U.S. analysts have voiced concerns about the potential for Kim Jong-un’s regime to develop a biological program capable of the wide scale production of pathogens, as first reported by The Washington Post.

The cost of maintaining an active biological weapons program is high, according to Sonia Ben Ouagrham-Gormley, associate professor in the Schar School of Policy and Government at George Mason University. She said the Soviet Union spent “several billion dollars” on its program, while terrorist group Aum Shinrikyo spent about $10 million, though the latter “failed at every step.” The United States spent about $700 million on its program, which was active over the course of roughly 27 years.

Still, Ben Ouagrham-Gormley said the cost of a biological weapons program falls short of a nuclear weapons program, which North Korea has publicly admitted to pursuing. But, bioweapons are much harder to maintain, even if the materials are easier to acquire.

“The challenge is in acquiring the expertise to handle and manipulate living organisms that are fragile and unpredictable: that requires time and a work organization that ensure continuity and stability of work,” Ben Ouagrham-Gormley said. “These are conditions that are difficult to maintain in a covert program. That’s why most covert bioweapons programs have failed thus far.”

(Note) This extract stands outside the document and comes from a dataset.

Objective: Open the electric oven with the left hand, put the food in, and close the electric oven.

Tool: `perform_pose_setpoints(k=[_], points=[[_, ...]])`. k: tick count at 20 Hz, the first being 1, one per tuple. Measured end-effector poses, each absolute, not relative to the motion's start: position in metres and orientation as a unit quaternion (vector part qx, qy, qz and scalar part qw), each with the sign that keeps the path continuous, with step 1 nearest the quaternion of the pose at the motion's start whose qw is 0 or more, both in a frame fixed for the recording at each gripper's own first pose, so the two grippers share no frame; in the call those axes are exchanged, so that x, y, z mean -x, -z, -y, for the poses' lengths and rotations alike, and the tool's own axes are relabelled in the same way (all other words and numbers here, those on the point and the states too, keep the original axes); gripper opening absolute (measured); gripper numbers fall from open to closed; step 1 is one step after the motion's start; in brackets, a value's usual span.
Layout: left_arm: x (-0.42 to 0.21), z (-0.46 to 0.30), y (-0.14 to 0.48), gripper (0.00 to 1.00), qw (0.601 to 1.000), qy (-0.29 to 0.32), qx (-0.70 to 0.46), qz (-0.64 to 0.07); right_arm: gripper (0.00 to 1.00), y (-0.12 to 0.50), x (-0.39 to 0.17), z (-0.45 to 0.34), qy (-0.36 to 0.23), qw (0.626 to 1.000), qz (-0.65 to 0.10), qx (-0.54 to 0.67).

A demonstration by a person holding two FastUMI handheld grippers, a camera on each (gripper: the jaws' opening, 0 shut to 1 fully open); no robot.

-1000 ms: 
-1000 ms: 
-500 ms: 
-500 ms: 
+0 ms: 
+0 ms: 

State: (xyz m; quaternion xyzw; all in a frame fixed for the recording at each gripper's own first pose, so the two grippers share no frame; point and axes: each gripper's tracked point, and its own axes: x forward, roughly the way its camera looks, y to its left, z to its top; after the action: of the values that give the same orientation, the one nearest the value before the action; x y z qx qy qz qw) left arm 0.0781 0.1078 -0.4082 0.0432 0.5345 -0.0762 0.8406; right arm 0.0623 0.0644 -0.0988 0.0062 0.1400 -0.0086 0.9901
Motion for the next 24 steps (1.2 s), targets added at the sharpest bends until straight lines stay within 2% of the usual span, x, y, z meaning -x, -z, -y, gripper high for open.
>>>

For similar reasons, there are more uncertainties associated with carrying out a biological attack, which depend on a variety of factors including environmental conditions, airflow, strain virulence, etc.

“If you happen to be on the button, you could start an epidemic, you could start large-scale mass casualties, but everything has to go [just right],” Dr. Eric Cole, an expert on bioterrorism and adjunct professor of political science at Rutgers University, told FOX Business.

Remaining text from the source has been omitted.